### WORK INSTRUCTION
Transcribe the listing verbatim, please, with images dropped.

-- DATA follows --

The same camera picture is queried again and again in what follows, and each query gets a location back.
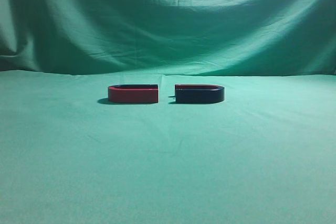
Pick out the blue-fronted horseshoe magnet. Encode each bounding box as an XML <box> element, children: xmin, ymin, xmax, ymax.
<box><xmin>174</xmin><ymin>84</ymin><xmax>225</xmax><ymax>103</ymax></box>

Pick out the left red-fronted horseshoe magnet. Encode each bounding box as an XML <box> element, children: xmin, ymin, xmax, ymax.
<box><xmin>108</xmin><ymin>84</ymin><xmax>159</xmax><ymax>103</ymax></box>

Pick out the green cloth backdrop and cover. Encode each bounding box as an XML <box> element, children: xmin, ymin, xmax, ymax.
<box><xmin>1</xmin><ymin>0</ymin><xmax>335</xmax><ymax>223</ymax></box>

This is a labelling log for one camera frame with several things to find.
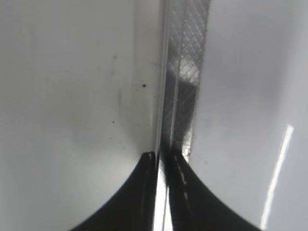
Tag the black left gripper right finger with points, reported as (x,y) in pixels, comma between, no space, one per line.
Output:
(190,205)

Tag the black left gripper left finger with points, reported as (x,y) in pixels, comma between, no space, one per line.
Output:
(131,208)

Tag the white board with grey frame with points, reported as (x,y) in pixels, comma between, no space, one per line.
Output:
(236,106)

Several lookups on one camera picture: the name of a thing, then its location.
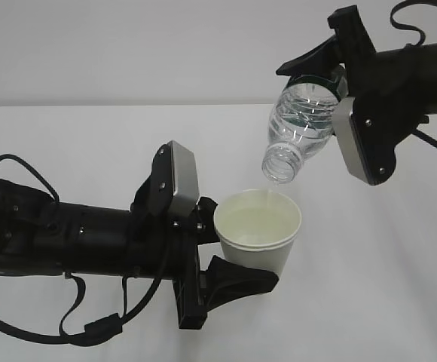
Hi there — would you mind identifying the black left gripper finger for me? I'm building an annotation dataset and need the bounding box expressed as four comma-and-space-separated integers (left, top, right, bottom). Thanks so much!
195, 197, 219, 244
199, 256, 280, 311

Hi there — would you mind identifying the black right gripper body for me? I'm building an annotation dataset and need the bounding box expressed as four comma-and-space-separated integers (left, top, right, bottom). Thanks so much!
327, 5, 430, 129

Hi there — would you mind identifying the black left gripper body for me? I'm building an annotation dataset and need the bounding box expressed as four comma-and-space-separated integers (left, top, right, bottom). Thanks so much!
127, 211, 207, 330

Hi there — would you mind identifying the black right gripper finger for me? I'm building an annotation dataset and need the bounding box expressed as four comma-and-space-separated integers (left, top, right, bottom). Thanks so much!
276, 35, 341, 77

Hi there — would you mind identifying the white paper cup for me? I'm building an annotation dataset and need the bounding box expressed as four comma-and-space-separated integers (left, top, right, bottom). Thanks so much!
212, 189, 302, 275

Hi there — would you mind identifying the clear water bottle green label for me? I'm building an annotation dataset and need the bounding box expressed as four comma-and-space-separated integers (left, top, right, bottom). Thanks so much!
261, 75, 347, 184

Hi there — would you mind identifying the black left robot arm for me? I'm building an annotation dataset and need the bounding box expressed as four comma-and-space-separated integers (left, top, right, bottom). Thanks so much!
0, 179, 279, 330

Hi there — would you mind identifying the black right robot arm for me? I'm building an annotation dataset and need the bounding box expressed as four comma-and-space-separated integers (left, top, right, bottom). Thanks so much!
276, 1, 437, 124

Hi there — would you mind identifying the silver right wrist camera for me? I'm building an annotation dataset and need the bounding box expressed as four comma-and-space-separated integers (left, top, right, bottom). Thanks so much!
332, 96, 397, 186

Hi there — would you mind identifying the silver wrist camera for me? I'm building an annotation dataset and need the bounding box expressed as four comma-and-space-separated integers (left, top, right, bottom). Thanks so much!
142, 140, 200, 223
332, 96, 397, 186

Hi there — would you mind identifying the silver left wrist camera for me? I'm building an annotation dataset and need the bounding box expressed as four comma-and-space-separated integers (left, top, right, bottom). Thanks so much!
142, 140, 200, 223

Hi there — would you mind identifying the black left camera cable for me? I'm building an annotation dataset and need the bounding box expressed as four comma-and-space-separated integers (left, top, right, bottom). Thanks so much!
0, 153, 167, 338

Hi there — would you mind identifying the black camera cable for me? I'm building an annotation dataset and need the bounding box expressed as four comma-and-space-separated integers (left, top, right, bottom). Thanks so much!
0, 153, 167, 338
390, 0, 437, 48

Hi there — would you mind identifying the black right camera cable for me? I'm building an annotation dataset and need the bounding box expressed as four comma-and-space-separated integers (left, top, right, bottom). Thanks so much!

-- DATA concluded --

### ANSWER SECTION
The same camera picture is queried again and again in what follows, and each query gets a location back.
Pick out the blue-fronted horseshoe magnet. Encode each bounding box as an XML <box> element, children: xmin, ymin, xmax, ymax.
<box><xmin>174</xmin><ymin>84</ymin><xmax>225</xmax><ymax>103</ymax></box>

Pick out the left red-fronted horseshoe magnet. Encode each bounding box as an XML <box> element, children: xmin, ymin, xmax, ymax.
<box><xmin>108</xmin><ymin>84</ymin><xmax>159</xmax><ymax>103</ymax></box>

Pick out the green cloth backdrop and cover. Encode each bounding box as an XML <box> element, children: xmin, ymin, xmax, ymax.
<box><xmin>1</xmin><ymin>0</ymin><xmax>335</xmax><ymax>223</ymax></box>

This is a labelling log for one camera frame with several things to find.
Tag the black left gripper right finger with points, reported as (x,y) in pixels, comma between, no space, one per line.
Output:
(190,205)

Tag the black left gripper left finger with points, reported as (x,y) in pixels, comma between, no space, one per line.
Output:
(131,208)

Tag the white board with grey frame with points, reported as (x,y) in pixels, comma between, no space, one per line.
Output:
(236,106)

Several lookups on one camera picture: the name of a thing, then its location.
Hi there — would you mind identifying the black left gripper finger for me? I'm building an annotation dataset and need the bounding box expressed as four comma-and-space-separated integers (left, top, right, bottom). Thanks so much!
195, 197, 219, 244
199, 256, 280, 311

Hi there — would you mind identifying the black right gripper body for me? I'm building an annotation dataset and need the bounding box expressed as four comma-and-space-separated integers (left, top, right, bottom). Thanks so much!
327, 5, 430, 129

Hi there — would you mind identifying the black left gripper body for me? I'm building an annotation dataset and need the bounding box expressed as four comma-and-space-separated integers (left, top, right, bottom). Thanks so much!
127, 211, 207, 330

Hi there — would you mind identifying the black right gripper finger for me? I'm building an annotation dataset and need the bounding box expressed as four comma-and-space-separated integers (left, top, right, bottom). Thanks so much!
276, 35, 341, 77

Hi there — would you mind identifying the white paper cup for me? I'm building an annotation dataset and need the bounding box expressed as four comma-and-space-separated integers (left, top, right, bottom). Thanks so much!
212, 189, 302, 275

Hi there — would you mind identifying the clear water bottle green label for me? I'm building an annotation dataset and need the bounding box expressed as four comma-and-space-separated integers (left, top, right, bottom). Thanks so much!
261, 75, 347, 184

Hi there — would you mind identifying the black left robot arm for me? I'm building an annotation dataset and need the bounding box expressed as four comma-and-space-separated integers (left, top, right, bottom). Thanks so much!
0, 179, 279, 330

Hi there — would you mind identifying the black right robot arm for me? I'm building an annotation dataset and need the bounding box expressed as four comma-and-space-separated integers (left, top, right, bottom). Thanks so much!
276, 1, 437, 124

Hi there — would you mind identifying the silver right wrist camera for me? I'm building an annotation dataset and need the bounding box expressed as four comma-and-space-separated integers (left, top, right, bottom). Thanks so much!
332, 96, 397, 186

Hi there — would you mind identifying the silver wrist camera for me? I'm building an annotation dataset and need the bounding box expressed as four comma-and-space-separated integers (left, top, right, bottom). Thanks so much!
142, 140, 200, 223
332, 96, 397, 186

Hi there — would you mind identifying the silver left wrist camera for me? I'm building an annotation dataset and need the bounding box expressed as four comma-and-space-separated integers (left, top, right, bottom). Thanks so much!
142, 140, 200, 223

Hi there — would you mind identifying the black left camera cable for me? I'm building an annotation dataset and need the bounding box expressed as four comma-and-space-separated integers (left, top, right, bottom). Thanks so much!
0, 153, 167, 338

Hi there — would you mind identifying the black camera cable for me? I'm building an annotation dataset and need the bounding box expressed as four comma-and-space-separated integers (left, top, right, bottom). Thanks so much!
0, 153, 167, 338
390, 0, 437, 48

Hi there — would you mind identifying the black right camera cable for me? I'm building an annotation dataset and need the bounding box expressed as four comma-and-space-separated integers (left, top, right, bottom). Thanks so much!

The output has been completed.